Return each line of the data below that contains the string "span".

[Data entries]
--------------------------------------------------

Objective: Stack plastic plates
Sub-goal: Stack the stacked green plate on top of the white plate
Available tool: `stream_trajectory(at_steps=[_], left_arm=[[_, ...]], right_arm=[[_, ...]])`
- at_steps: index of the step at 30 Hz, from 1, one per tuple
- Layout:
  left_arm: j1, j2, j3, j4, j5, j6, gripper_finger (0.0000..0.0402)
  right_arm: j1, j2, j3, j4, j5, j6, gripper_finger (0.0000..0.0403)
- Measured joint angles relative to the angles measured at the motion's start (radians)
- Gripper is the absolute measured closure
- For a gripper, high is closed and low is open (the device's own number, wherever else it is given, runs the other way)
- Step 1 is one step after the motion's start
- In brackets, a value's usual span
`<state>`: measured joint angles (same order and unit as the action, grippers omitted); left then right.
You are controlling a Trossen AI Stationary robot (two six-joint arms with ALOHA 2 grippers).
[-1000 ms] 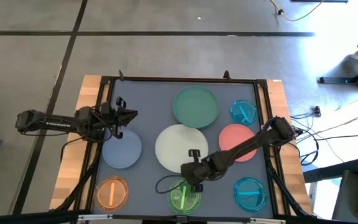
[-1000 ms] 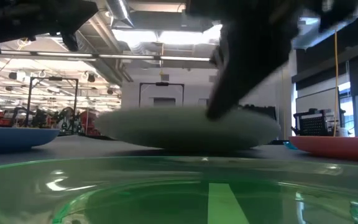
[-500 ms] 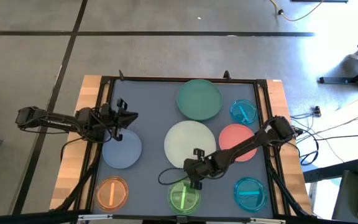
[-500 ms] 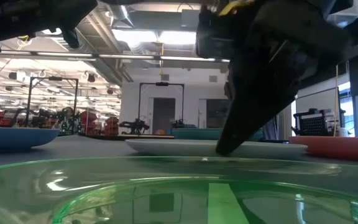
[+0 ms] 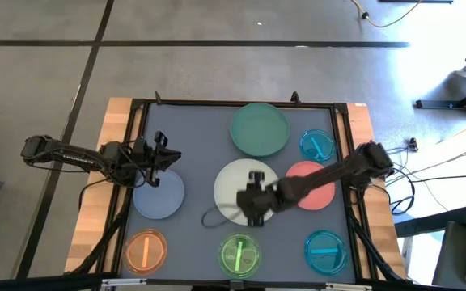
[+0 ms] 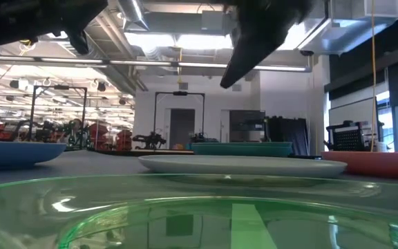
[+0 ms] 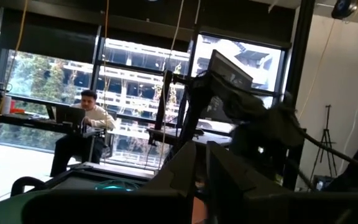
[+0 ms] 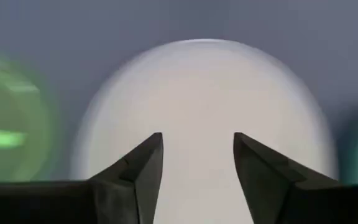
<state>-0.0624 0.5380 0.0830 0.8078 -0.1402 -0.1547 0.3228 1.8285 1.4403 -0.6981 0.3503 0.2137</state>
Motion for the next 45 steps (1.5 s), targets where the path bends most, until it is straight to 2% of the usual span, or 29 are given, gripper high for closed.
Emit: stream_trajectory(at_steps=[3,7,14,18,21,28,38,41,45], left_arm=[[0.0,0.0,0.0,-0.01,0.0,0.004,0.037],[0.0,0.0,0.0,-0.011,0.0,0.003,0.037],[0.0,0.0,0.0,-0.01,-0.016,0.005,0.037],[0.001,0.0,0.0,-0.01,-0.035,0.008,0.037],[0.007,0.0,0.0,-0.01,-0.035,0.012,0.037],[0.01,0.0,0.0,-0.001,-0.035,0.034,0.037],[0.01,0.0,0.0,0.018,-0.035,0.034,0.037],[0.01,0.0,0.0,0.025,-0.035,0.034,0.037],[0.01,0.0,0.0,0.026,-0.035,0.035,0.037]], right_arm=[[-0.084,-0.025,-0.032,-0.003,0.036,-0.041,0.0222],[-0.218,-0.026,-0.107,0.033,0.022,-0.091,0.0232],[-0.434,-0.025,-0.288,0.3,-0.032,-0.128,0.0237],[-0.497,-0.026,-0.365,0.427,-0.132,-0.144,0.0238],[-0.516,-0.026,-0.405,0.492,-0.191,-0.158,0.0238],[-0.514,-0.025,-0.413,0.515,-0.171,-0.193,0.0238],[-0.512,-0.032,-0.3,0.451,-0.209,-0.197,0.0238],[-0.512,-0.024,-0.298,0.45,-0.248,-0.172,0.0238],[-0.512,0.013,-0.315,0.437,-0.232,-0.169,0.0238]])
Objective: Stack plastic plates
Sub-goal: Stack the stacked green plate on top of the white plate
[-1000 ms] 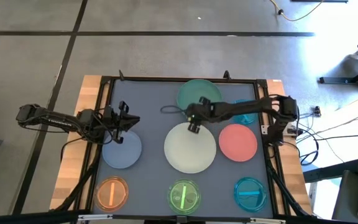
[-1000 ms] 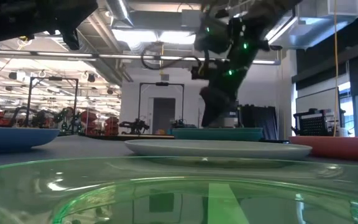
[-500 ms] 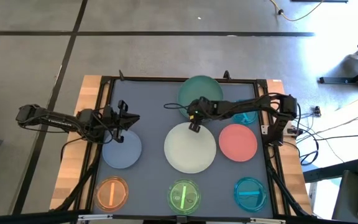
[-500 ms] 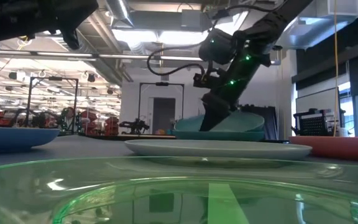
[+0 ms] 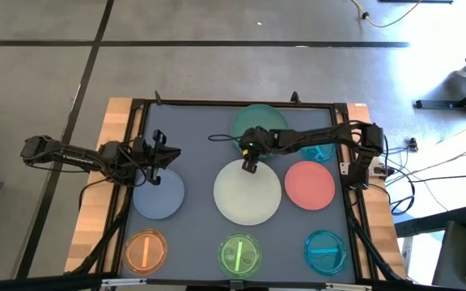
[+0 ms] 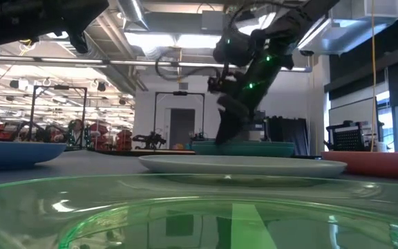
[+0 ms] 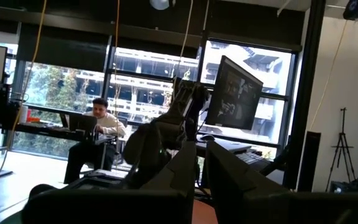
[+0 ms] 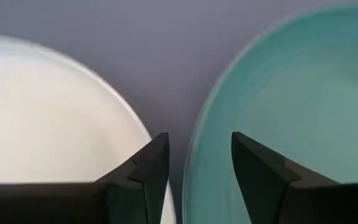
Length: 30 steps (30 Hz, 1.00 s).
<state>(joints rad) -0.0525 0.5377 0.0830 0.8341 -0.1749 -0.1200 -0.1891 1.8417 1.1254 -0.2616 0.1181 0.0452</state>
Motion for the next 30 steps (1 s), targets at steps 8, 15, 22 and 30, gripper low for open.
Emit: stream_trajectory(at_steps=[8,15,22,30], left_arm=[[0.0,0.0,0.0,0.0,0.0,0.0,0.037],[0.0,0.0,0.0,0.003,0.0,0.0,0.037],[0.0,0.0,0.0,0.005,0.0,0.0,0.037],[0.0,0.0,0.0,0.006,0.0,0.0,0.037]], right_arm=[[0.0,0.04,-0.003,0.005,0.067,-0.028,0.0238],[-0.001,0.04,-0.003,-0.002,0.084,-0.051,0.0276],[0.007,0.04,-0.003,-0.011,0.071,-0.105,0.0359],[0.089,-0.005,0.011,-0.04,0.148,-0.162,0.0387]])
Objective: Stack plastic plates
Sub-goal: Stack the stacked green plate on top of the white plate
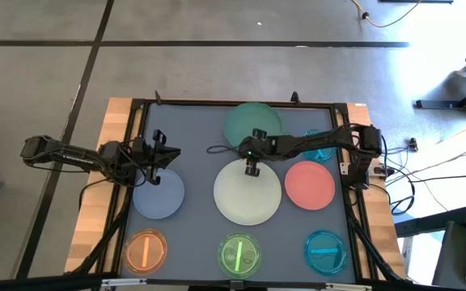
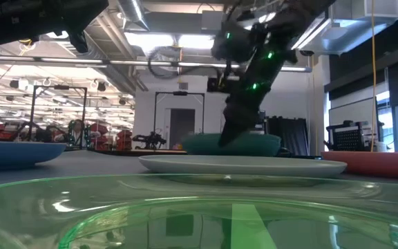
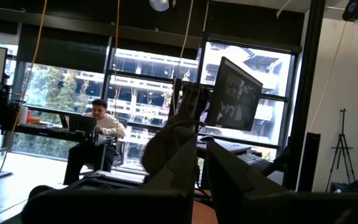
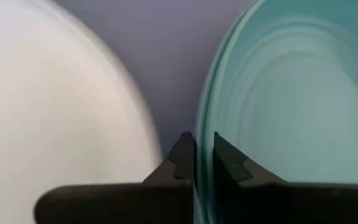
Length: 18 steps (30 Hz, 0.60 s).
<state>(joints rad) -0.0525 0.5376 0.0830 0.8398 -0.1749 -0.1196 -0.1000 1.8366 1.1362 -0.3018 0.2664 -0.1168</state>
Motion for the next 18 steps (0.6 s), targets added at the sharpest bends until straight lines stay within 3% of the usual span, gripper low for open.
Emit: stream_trajectory(at_steps=[10,18], left_arm=[[0.0,0.0,0.0,0.0,0.0,0.01,0.037],[0.0,0.0,0.0,0.0,0.0,0.01,0.037]], right_arm=[[0.225,-0.15,0.002,-0.051,0.03,0.054,0.0393],[0.447,-0.172,0.002,-0.058,-0.011,0.122,0.0394]])
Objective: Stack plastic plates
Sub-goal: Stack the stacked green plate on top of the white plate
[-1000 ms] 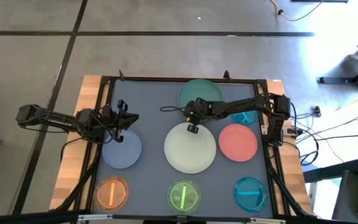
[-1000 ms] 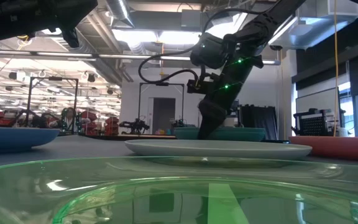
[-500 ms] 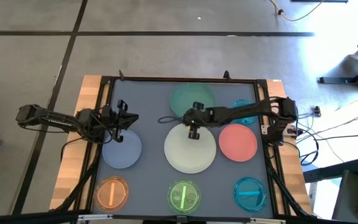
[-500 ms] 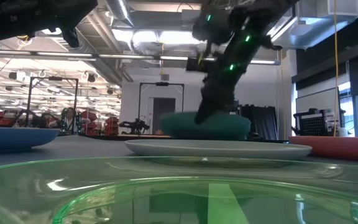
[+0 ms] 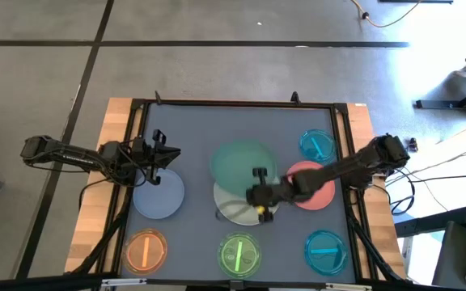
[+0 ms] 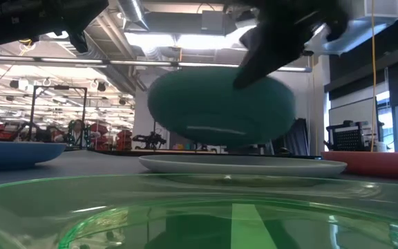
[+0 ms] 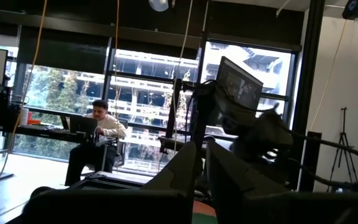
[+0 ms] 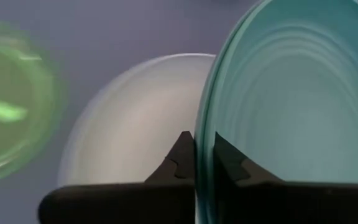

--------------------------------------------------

### SOLUTION
- In brackets, a value's usual span
Motion for the next 45 steps (1.5 s), targets where the path bends most, until it is straight to 2% of the usual span, or 29 are given, gripper high for closed.
Motion for the next 18 steps (0.6 s), targets added at the sharpest bends until straight lines stay within 3% of the usual span, gripper low for open.

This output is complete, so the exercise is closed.